Он сидел в глубоком молчании и неподвижности камня. Но если бы кто-нибудь в эту ночь раскрыл его голову и взглянул на мозг, он отпрянул бы в ужасе.
В узкой костяной коробке, наполненной жидким непонятным веществом, в горении которого тайно и непостижимо совершается жизнь, диким хаосом крутились какие-то образы, как бы озаренные зловещим огнем близкого пожара.
Все — солнце, человечество, крутящаяся в неведомом законе цветущая земля, образы нежных и прекрасных женщин, величавые купола храмов и пагод, вершины гордых пирамид, музыка любви, нежная ласка весенних вечеров и очарование лунных ночей и радость солнечных утр, величие звездного мира, борьба народов, темное сладострастие, нагота сплетающихся в невыразимом наслаждении тел, ряды статуй и книг, громы войн, бури океанов и микроскопическая жизнь неведомых телец, болезни, радости, счастье и горе, жизнь и смерть, прошедшее, настоящее и будущее, мечта о далеком светлом рае и образ великого непостижимого Бога, — все в бешеном вихре крутилось в этом маленьком мозгу человеческом, наполняло его хаосом, расширяло хрупкие костяные стенки до пределов бесконечности, и вся вселенная, сдавленная и опоясанная мыслью одного человека, как острым стержнем, пронзалась насквозь:
— Отказываюсь!.. Вне воли моей — отказываюсь!
И в мертвом молчании, в хаосе беззвучной борьбы, где дух гордый и непреклонный вздымался, как скала над бурей океана, сидела эта неподвижная человеческая фигура всю ночь.
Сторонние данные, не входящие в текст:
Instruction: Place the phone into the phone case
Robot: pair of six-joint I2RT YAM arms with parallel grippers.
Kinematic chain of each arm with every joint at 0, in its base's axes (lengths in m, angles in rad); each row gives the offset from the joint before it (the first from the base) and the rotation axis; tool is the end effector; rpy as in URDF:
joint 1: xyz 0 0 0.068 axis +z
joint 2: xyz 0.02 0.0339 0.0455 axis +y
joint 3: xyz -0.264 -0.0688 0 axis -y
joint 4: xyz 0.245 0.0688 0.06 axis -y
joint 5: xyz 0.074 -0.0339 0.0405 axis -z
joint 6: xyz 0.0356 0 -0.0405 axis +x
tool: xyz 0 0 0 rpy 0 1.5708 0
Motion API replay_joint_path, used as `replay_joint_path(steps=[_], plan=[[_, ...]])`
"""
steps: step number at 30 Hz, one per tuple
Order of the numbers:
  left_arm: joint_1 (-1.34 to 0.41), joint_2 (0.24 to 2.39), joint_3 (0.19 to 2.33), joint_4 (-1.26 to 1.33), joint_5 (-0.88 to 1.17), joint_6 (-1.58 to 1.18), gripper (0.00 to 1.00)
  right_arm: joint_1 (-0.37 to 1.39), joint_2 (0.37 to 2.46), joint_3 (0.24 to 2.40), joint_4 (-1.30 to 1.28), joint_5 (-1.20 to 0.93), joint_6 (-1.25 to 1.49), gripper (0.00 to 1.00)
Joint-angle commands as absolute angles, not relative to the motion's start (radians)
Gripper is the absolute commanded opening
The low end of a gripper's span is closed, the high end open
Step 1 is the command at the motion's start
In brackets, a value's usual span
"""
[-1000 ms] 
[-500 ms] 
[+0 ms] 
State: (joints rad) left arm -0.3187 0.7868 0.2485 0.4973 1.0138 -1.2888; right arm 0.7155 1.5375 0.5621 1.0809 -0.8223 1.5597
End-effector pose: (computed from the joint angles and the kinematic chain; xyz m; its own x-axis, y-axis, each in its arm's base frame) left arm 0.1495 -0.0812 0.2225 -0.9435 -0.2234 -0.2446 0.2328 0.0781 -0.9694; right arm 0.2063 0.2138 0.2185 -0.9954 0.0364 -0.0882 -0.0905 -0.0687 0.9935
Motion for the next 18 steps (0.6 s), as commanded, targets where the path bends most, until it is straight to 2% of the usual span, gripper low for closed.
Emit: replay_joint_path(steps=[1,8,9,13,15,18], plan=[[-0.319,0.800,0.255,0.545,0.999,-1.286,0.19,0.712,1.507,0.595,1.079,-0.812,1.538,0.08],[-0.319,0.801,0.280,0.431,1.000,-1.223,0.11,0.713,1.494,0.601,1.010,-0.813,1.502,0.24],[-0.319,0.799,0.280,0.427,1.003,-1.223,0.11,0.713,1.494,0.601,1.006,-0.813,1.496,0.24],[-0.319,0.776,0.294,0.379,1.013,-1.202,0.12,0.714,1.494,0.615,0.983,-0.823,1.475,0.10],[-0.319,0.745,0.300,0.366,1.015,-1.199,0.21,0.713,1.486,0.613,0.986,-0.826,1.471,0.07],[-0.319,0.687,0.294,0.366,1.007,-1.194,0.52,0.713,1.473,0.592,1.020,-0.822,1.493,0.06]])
И до самого рассвета, когда побелели стены и синий холод нового дня встал в палате, все так же блестели неумолимые глаза и ни на йоту не погнулась железная шея.
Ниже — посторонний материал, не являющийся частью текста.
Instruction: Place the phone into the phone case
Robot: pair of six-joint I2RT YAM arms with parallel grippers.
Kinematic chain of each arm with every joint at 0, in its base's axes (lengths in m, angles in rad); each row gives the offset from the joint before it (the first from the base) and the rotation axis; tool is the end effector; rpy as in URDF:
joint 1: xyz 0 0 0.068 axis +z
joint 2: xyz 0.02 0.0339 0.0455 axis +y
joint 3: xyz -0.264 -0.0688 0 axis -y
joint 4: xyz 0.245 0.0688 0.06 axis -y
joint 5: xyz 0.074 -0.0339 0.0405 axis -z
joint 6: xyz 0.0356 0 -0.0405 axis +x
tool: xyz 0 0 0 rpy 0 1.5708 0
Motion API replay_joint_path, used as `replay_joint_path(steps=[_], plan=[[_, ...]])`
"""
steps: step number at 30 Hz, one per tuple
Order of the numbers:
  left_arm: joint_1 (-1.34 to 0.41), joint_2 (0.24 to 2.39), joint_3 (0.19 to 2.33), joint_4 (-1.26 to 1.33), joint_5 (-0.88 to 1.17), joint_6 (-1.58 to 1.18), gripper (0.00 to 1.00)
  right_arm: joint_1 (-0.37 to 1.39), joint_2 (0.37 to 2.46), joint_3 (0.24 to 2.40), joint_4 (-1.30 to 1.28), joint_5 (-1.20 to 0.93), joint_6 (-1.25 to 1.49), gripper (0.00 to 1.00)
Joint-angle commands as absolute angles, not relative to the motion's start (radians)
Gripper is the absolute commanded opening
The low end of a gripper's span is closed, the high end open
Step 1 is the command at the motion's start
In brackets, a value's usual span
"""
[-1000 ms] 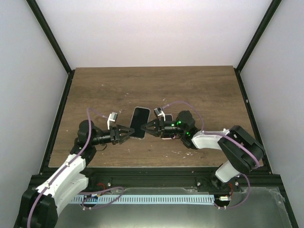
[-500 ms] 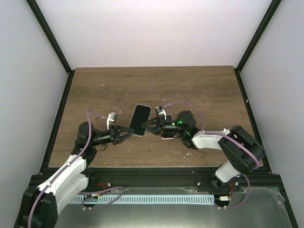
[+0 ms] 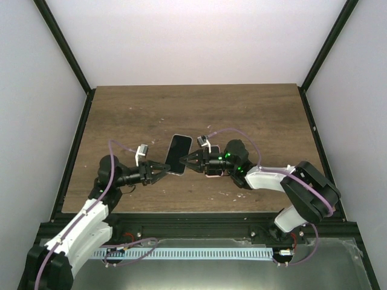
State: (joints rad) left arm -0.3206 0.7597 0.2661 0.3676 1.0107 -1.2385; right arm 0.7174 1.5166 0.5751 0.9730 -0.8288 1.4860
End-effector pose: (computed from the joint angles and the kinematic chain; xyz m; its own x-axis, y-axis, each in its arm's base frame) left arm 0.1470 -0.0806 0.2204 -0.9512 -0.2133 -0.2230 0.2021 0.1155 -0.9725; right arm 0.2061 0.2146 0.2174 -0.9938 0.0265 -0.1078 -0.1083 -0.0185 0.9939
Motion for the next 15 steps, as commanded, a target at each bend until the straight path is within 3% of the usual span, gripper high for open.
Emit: replay_joint_path(steps=[1,3,10,13,15], plan=[[-0.319,0.667,0.281,0.388,1.004,-1.204,0.57,0.713,1.469,0.585,1.035,-0.819,1.512,0.06],[-0.319,0.644,0.261,0.432,1.002,-1.228,0.61,0.713,1.469,0.571,1.062,-0.815,1.548,0.06],[-0.319,0.653,0.232,0.500,0.994,-1.259,0.60,0.715,1.449,0.552,1.132,-0.795,1.613,0.06],[-0.319,0.676,0.225,0.563,1.000,-1.280,0.55,0.716,1.441,0.556,1.126,-0.794,1.616,0.06],[-0.318,0.687,0.219,0.597,1.001,-1.296,0.45,0.719,1.443,0.556,1.131,-0.795,1.622,0.06]])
На рассвете же больной встал, стремительно и твердо прошел к стене, снял ночник, спокойно облил керосином свое белье, волосы и халат, со звоном отбросил стекло и слабым желтым огоньком поджег себя.
Огненным столбом, в черном дыму клубами бешено закрутившимся к потолку, вспыхнул живой факел и зловещим багровым светом безумно ярко осветил всю палату, заблестевшие окна, смятенные, кричащие и мятущиеся человеческие фигурки с жалкими, полными ужаса и отчаяния лицами.